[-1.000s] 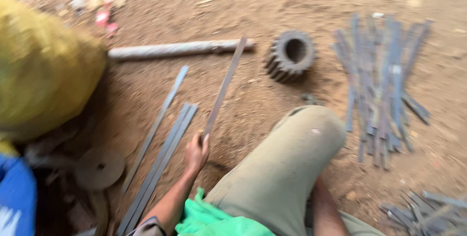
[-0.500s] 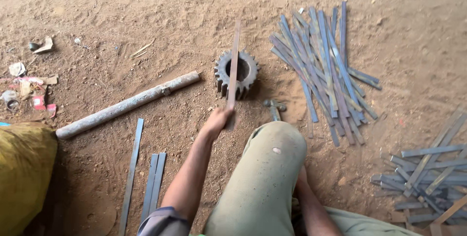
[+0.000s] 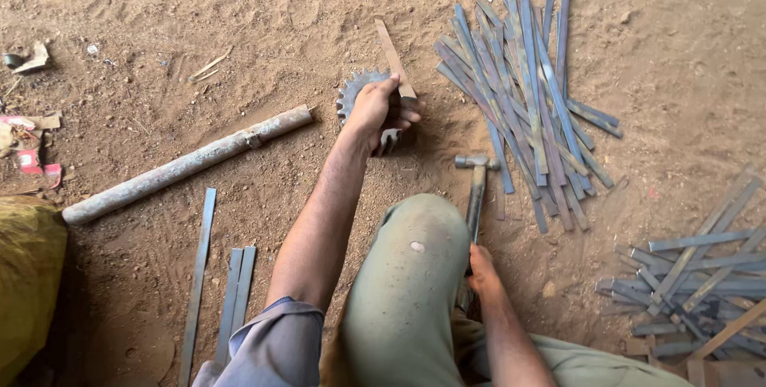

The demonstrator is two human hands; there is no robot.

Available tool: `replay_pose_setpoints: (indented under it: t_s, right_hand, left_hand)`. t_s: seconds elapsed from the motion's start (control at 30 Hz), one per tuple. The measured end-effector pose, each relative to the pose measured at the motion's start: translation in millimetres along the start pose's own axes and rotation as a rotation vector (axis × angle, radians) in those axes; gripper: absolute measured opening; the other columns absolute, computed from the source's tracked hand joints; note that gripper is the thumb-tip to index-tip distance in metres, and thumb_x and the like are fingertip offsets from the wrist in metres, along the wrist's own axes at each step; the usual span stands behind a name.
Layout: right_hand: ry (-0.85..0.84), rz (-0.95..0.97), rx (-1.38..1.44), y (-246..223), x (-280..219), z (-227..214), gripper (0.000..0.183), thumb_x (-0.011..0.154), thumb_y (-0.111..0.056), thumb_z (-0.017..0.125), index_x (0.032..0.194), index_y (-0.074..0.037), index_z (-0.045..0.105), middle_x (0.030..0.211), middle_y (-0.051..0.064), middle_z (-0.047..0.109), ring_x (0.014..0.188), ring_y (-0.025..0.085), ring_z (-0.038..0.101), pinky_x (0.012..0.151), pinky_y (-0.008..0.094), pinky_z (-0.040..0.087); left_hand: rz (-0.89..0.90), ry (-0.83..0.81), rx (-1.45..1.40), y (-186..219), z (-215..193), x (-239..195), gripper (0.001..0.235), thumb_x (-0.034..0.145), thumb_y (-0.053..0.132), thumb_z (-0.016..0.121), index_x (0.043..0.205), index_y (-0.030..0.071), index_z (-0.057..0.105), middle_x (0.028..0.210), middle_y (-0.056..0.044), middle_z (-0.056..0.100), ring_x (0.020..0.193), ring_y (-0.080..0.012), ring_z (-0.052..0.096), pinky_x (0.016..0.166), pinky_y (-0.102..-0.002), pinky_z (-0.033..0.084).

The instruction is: The person sits on the ground and repeatedly hammers metal strips placed on a gear-shaped object. They pick up strips from a pile, position them, strike them with a hammer, and set them aside.

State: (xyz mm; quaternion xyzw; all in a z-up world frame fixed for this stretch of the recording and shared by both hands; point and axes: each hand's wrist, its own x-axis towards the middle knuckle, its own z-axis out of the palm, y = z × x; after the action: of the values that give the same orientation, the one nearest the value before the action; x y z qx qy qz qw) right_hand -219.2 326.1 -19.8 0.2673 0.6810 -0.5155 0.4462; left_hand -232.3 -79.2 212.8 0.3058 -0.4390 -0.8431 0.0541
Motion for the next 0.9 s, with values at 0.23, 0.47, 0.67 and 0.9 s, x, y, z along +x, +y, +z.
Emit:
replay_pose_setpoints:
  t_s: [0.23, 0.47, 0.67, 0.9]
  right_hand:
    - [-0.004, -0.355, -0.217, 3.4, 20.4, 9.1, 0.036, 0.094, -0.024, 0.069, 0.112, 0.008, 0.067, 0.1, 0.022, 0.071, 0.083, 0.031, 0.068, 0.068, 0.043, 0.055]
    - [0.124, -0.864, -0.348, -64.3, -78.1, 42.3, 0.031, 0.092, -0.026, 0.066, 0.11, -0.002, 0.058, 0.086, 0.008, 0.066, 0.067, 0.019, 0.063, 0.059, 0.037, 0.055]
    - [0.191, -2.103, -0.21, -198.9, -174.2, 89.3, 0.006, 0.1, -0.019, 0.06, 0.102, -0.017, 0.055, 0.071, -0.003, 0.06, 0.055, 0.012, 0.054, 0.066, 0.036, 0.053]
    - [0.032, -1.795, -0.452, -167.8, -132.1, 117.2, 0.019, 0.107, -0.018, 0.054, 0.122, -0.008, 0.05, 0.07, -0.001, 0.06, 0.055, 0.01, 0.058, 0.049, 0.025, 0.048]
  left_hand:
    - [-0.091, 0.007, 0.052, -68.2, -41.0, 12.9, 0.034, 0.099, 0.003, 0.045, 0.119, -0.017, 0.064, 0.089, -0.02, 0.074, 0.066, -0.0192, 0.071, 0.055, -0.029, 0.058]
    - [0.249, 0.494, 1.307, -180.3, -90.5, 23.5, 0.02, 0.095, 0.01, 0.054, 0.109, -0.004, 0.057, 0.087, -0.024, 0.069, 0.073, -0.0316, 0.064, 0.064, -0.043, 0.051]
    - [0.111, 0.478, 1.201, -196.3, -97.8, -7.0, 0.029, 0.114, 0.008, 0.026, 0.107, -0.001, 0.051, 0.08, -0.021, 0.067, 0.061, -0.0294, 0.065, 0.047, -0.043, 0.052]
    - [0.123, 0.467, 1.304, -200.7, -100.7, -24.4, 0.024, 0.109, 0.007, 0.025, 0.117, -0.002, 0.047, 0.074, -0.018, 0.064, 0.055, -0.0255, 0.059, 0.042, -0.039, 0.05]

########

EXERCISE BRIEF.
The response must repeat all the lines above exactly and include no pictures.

RESPONSE AREA.
[-1.000s] 
[-0.500s] 
[+0.000s] 

The demonstrator is two human hands; there is no robot.

Available tool: `replay_pose_setpoints: (indented under it: t_s, right_hand, left_hand)`. t_s: seconds elapsed from the motion's start (control at 30 Hz), one per tuple. The measured end-effector pose, each relative to the pose measured at the motion's start: translation in millimetres along the start pose's own axes and rotation as a rotation vector (axis × angle, radians) in those axes; gripper: absolute measured opening; the other columns absolute, computed from the source's tracked hand joints; note that gripper is the thumb-tip to index-tip distance in metres, and thumb_x and the like are fingertip offsets from the wrist in metres, along the wrist's own axes at each step; the usual span stands behind a name.
Layout: right_hand: ry (-0.85..0.84), rz (-0.95..0.97), rx (-1.38..1.44), y (-246..223), x (-280..219), z (-227..214), gripper (0.000..0.183), thumb_x (-0.011..0.154), thumb_y (-0.111..0.056), thumb_z (-0.017..0.125), index_x (0.032..0.194), index_y (-0.074..0.037), index_z (-0.045..0.105), middle_x (0.030..0.211), middle_y (-0.051..0.064), middle_z (-0.047..0.109), ring_x (0.014..0.188), ring_y (-0.025..0.085), ring_z (-0.038..0.101), pinky_x (0.012..0.151), pinky_y (-0.008..0.094), pinky_z (-0.040..0.087); left_hand: rz (-0.89..0.90), ry (-0.83..0.81), rx (-1.45..1.40), y (-186..219), z (-215..193), x (-239..195), gripper (0.001..0.235), thumb_x (-0.034..0.145), thumb_y (-0.053..0.132), thumb_z (-0.016..0.121), index_x (0.043..0.205), index_y (-0.030..0.071), index_z (-0.057..0.105), middle_x (0.028..0.210), middle_y (-0.056..0.044), middle_z (-0.056..0.100), ring_x (0.020..0.193), ring_y (-0.080..0.012), ring_z (-0.052..0.096), pinky_x (0.016..0.166), pinky_y (-0.102..-0.002), pinky_z (-0.033..0.084).

The instruction is: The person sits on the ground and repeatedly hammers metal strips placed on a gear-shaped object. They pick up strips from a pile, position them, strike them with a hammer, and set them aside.

State: (xyz mm; quaternion xyzw; all in a z-up world frame fixed for this stretch of the recording and shared by both hands; point and axes: each hand's wrist, its own x-axis towards the middle knuckle, its own z-axis out of the palm, y = z × x; after the action: of the values that give the same orientation, the one nearest the value before the action; x y z qx qy qz qw) right_hand -219.2 326.1 -19.8 0.2673 0.6810 -0.5155 0.4462; left_hand -232.3 -79.2 212.8 0.3058 -0.4390 -0.8431 0.0541
Motion for the next 0.9 s, with values at 0.23, 0.47, 0.67 and 0.9 s, x, y, z along +x, +y, +z.
Emit:
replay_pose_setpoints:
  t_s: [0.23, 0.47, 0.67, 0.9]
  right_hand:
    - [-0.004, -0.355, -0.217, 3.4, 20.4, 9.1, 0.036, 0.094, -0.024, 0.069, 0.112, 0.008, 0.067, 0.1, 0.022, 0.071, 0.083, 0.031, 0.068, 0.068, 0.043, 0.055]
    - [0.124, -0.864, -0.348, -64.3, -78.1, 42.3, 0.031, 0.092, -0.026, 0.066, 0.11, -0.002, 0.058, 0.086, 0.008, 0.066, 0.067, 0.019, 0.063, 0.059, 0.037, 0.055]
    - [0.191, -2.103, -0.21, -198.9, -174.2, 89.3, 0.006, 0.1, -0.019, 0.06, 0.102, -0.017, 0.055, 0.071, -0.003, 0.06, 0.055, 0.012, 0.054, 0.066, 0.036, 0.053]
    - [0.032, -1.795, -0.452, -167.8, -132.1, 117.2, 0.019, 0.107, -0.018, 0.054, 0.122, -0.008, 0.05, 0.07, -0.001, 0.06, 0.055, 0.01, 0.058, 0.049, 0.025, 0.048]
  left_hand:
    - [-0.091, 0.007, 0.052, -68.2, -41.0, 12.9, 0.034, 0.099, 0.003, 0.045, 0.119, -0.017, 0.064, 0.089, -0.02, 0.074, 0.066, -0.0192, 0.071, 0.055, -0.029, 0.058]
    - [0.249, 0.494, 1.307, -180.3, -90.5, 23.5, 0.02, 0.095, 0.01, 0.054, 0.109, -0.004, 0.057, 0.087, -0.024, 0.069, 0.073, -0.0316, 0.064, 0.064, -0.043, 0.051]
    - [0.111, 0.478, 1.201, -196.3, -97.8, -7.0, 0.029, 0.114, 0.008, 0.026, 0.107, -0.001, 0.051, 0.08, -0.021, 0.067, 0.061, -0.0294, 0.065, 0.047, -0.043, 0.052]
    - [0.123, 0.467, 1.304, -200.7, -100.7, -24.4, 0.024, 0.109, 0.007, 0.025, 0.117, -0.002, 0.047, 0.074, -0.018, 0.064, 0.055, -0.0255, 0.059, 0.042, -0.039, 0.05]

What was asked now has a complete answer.